她好想结束自己的生命。
可是人们总是劝她“坚持住, 会好起来的。”
她坚持不住......
她真的坚持不住!
她这辈子从未如此痛过, 所有的伤心往事变成了一根根毒刺扎在心头,扎得她脏腑渗血。满身的冷汗浸湿了床褥, 她在深夜嘶哑地嚎叫痛哭。
她身体疼痛万分, 心里却还要不受控制地为让她这样痛的人感到心疼难过锁情啃噬干净了她心内的理智, 疼痛的顶点她心疼的不是自己,而是云桦。
何其荒唐可笑!
锁情, 来自天机秘境的顶级蛊毒, 就算是元婴甚至化神修士都无法承受, 落在她身上, 痛苦更是放大了成千数万倍。
她好想死......
可是每当她双手掐住自己的脖颈,就会有无形的力量控制住她的身体、钳住她的双手手腕,硬生生把它们拿开。
她连自己的生死都不能掌控。她已经彻底成了任由云桦折磨的傀儡。
成了一件要挟别人的物。
......
十八峰联审因为黎鲛的病被推迟。
晚衣下令将云桦从拘幽谷放了出来,恢复了他的灵脉,安排他重新住进还是“云峰主”时居住的云水峰。她不能再对云桦做任何事、不能再让云桦受半点苦因为每一分痛苦都会被他无限放大,施加在黎鲛身上。
但回到云水峰,显然不是云桦想要的结果,只要晚衣一天不答应他的条件,他就还在继续在加大锁情珠控情的力度,已经到了近乎残忍的地步。
初秋的沧澜山,一反往常的冷。
阴云密布,却无雨无雪,只有冷。
晚衣走上雪月峰的山道,还没踏进院子,就闻到了冷风里的血腥气。
准确来说,是痛苦和死亡的气息。
不用如何撕心裂肺,只是在喘息之间,就能听出那种挣扎和煎熬。
看望黎鲛。
这件事对于晚衣而言,已经成了一桩刑罚。
每次来到雪月峰都是对她的一次残酷考验。她到底是答应云桦的要求?还是亲眼看着她的师娘这样痛苦?

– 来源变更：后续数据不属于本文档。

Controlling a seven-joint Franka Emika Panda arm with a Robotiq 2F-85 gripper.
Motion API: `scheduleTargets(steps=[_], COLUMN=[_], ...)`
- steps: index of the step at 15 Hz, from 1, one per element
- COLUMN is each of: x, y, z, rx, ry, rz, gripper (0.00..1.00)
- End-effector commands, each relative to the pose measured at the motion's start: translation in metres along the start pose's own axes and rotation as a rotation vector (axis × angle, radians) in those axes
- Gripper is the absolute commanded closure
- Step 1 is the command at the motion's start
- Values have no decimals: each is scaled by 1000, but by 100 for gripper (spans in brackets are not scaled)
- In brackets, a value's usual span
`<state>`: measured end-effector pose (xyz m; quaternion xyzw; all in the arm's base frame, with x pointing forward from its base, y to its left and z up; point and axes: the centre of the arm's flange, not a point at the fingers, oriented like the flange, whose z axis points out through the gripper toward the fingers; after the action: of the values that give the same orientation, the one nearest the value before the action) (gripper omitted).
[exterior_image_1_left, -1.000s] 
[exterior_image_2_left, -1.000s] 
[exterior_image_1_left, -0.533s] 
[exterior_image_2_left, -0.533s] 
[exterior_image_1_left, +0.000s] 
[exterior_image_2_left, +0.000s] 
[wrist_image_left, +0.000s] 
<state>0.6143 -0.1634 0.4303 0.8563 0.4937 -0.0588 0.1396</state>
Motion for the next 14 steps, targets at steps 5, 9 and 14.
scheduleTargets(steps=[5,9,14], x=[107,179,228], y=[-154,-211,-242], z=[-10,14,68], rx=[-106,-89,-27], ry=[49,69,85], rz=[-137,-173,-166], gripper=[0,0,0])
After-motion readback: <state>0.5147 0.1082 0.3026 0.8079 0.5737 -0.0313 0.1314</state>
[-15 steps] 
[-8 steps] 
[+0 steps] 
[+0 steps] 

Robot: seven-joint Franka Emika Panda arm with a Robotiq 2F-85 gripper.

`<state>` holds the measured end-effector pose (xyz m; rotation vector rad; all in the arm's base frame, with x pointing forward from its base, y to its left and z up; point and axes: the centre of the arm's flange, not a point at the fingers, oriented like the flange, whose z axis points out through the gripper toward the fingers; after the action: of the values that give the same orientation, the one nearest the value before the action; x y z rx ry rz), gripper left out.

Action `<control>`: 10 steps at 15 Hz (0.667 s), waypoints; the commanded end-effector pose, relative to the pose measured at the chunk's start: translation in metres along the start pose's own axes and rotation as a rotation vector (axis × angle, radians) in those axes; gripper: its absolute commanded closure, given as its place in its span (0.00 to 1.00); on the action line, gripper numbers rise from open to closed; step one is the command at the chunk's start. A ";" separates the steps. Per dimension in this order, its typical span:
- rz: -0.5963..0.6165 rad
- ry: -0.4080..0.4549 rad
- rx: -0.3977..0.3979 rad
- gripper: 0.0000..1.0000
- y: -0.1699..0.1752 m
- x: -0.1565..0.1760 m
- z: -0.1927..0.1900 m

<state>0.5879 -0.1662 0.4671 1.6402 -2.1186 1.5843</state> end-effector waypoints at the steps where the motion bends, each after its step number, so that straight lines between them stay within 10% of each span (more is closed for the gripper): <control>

她曾在对峙云桦的时候质问:“师伯,那是你的同门师妹!还是......”
后半句她没有说完,但对方一定明白还是你心爱的姑娘。
可云桦脸上没有任何痛心与后悔的神色,甚至还带着浅笑,语气如以前做师伯一样温和:“好孩子,想坐这个位置不容易,往后的难事还多着呢。没有师伯给你上这第一课,以后你可走得更辛苦。”
晚衣收回思绪,深吸口气,推开了黎鲛的屋门。
阴霾的暗光照进屋内,照亮黎鲛没有血色的脸。她凹陷无神的双眼里,眼珠像是枯死的石头,连转动都不会。
“你答......”黎鲛的嗓音极度嘶哑,“答应、应他的条件了吗......”
晚衣许久没有答话。
沉默半晌,晚衣终于开了口,却不是回答黎鲛的问题:“师娘好好养病,秦峰主已经在炼制解药了,师娘马上就会好起来的。”
黎鲛闻言,干裂的唇角微微弯起,从里面滑下了一道血:“我知......道了......”
她说完这四个字便不再出声,闭上了眼。